WHAT IS REQUIRED:
Give every line from the entries that contains "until".

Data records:

★ ★ ★ ★

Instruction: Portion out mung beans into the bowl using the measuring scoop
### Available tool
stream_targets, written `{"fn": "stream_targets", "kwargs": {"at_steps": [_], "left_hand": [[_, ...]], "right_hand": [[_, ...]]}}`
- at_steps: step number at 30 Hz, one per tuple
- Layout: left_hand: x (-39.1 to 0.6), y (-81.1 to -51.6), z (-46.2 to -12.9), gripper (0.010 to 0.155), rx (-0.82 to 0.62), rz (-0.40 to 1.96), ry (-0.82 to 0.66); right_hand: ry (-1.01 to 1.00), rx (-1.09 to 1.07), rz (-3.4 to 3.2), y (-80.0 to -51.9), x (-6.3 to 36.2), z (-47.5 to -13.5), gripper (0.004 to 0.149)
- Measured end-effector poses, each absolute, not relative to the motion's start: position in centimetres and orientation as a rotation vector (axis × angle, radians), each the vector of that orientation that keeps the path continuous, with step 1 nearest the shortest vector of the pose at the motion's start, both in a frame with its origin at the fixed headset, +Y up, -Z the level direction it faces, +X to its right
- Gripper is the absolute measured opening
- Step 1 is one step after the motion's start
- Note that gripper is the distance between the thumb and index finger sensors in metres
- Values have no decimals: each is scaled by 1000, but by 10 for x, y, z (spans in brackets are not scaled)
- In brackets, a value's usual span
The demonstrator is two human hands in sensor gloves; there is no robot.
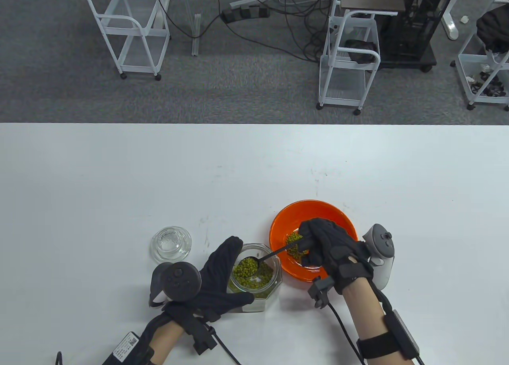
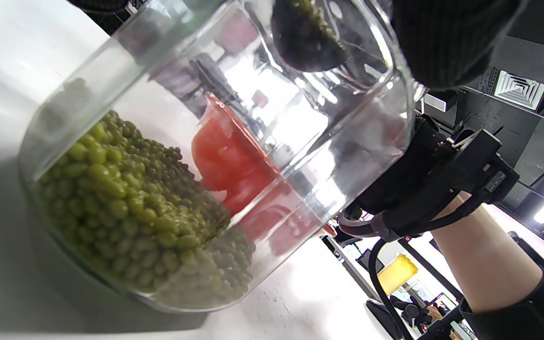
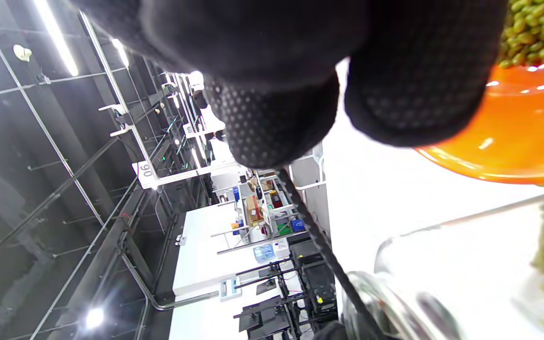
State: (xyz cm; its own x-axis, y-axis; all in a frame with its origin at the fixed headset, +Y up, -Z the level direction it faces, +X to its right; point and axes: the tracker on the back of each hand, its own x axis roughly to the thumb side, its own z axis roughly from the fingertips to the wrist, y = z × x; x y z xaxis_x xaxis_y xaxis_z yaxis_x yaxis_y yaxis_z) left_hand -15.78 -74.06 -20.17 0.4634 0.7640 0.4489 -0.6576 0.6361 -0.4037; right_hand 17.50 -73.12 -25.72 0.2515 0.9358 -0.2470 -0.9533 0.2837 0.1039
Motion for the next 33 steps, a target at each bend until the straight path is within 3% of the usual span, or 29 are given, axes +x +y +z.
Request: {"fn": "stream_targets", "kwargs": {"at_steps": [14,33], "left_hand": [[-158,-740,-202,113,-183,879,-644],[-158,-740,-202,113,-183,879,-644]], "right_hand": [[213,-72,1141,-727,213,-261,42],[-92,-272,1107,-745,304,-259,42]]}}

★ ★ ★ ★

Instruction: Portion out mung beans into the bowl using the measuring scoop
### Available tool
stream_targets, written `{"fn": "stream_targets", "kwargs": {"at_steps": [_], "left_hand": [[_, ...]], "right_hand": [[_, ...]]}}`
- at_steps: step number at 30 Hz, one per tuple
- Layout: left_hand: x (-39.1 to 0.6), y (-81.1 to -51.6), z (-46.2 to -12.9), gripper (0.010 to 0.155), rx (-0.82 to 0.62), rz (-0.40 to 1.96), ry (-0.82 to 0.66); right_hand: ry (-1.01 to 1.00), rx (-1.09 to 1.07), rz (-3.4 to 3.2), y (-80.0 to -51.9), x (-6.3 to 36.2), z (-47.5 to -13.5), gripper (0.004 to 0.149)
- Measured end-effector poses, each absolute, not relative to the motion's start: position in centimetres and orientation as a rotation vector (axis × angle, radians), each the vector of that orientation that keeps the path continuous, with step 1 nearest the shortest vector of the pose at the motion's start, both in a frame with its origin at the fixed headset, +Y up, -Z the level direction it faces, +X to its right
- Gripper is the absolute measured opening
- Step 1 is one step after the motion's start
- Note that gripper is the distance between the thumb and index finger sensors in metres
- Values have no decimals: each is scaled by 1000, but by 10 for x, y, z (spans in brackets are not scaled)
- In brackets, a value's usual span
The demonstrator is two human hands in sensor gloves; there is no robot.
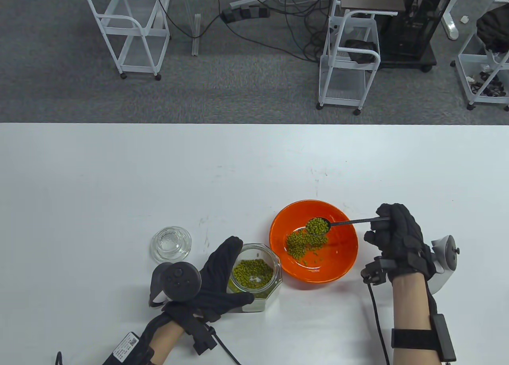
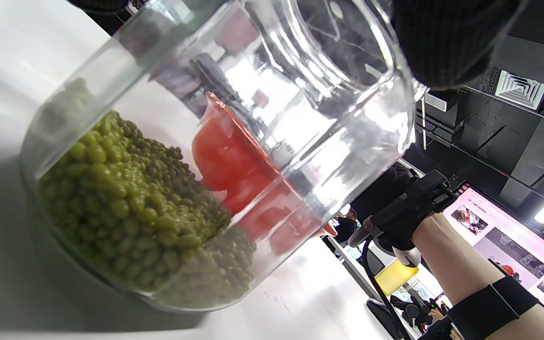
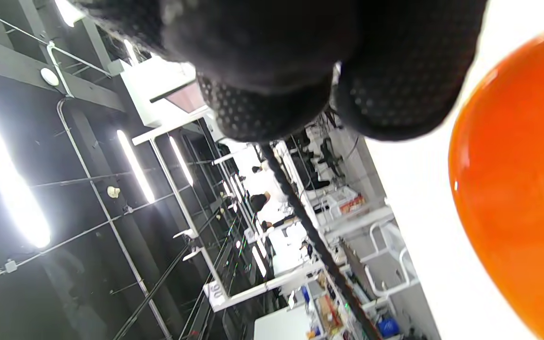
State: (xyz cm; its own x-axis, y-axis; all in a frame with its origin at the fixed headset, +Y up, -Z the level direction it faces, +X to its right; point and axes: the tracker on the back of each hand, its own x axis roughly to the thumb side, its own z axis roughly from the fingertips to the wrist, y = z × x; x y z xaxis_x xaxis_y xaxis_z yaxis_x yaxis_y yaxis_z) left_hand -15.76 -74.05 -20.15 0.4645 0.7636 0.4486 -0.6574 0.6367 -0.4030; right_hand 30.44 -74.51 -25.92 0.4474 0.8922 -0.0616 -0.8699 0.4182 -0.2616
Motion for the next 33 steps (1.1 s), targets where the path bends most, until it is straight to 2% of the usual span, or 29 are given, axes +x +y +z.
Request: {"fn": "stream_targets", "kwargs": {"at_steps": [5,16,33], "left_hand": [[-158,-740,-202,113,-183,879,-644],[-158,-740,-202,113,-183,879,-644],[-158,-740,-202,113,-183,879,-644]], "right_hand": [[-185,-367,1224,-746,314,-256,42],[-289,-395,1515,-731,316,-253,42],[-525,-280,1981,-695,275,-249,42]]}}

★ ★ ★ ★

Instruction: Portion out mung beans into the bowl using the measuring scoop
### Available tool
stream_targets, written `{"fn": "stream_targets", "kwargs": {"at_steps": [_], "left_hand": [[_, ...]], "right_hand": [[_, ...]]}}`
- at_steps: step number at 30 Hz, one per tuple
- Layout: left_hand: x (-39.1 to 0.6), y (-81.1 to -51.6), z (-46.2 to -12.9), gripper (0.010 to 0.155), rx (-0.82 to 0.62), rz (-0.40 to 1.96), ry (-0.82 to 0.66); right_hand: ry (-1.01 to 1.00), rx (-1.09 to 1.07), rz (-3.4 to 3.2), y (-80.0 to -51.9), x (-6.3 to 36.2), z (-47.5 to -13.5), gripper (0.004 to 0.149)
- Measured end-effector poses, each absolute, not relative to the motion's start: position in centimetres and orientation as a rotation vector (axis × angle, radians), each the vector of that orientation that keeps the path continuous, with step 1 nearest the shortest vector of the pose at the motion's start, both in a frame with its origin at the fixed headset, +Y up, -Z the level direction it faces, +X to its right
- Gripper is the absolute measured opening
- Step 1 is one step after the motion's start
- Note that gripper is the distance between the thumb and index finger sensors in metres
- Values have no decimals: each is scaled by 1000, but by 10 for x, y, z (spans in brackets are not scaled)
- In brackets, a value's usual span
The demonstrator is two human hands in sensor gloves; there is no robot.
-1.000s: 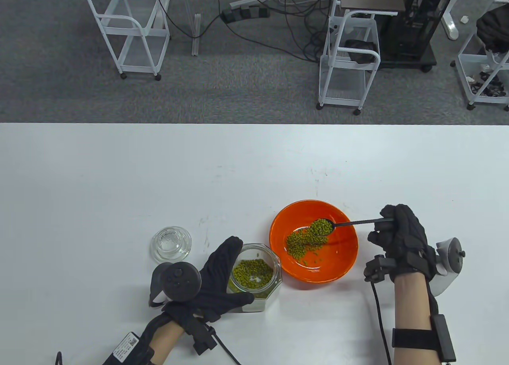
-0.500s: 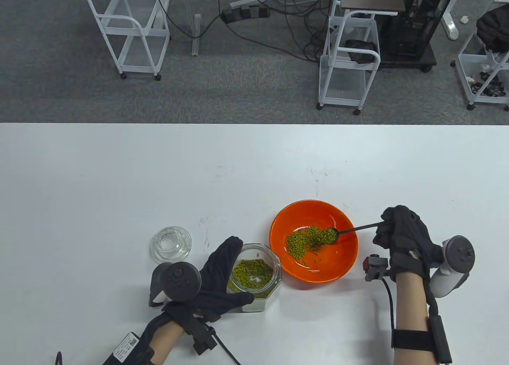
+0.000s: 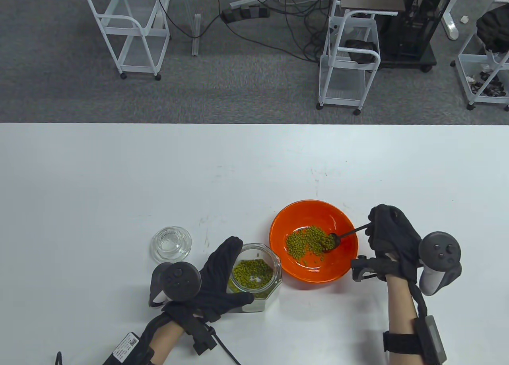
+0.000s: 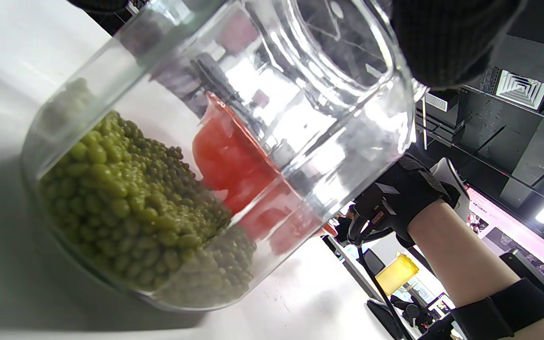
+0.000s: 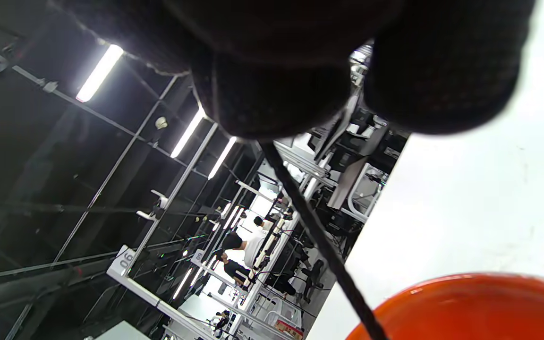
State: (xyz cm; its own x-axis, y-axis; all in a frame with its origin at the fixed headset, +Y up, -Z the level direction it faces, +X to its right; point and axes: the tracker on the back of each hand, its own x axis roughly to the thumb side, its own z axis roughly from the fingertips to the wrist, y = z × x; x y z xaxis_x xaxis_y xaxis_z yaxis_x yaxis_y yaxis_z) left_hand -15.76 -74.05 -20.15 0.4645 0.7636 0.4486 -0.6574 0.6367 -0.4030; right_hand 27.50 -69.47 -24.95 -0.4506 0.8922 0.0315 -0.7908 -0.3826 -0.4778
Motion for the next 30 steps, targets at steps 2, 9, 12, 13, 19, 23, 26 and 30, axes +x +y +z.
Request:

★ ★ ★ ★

OUTPUT:
Motion for the next 33 steps, a target at each bend until the straight path is within 3% of the usual span, or 29 are given, axes +x +y +z.
Motion for the next 33 steps (1.1 s), targets where the path bends most, until it is straight to 2% of the usual span, or 29 are given, axes +x +y +z.

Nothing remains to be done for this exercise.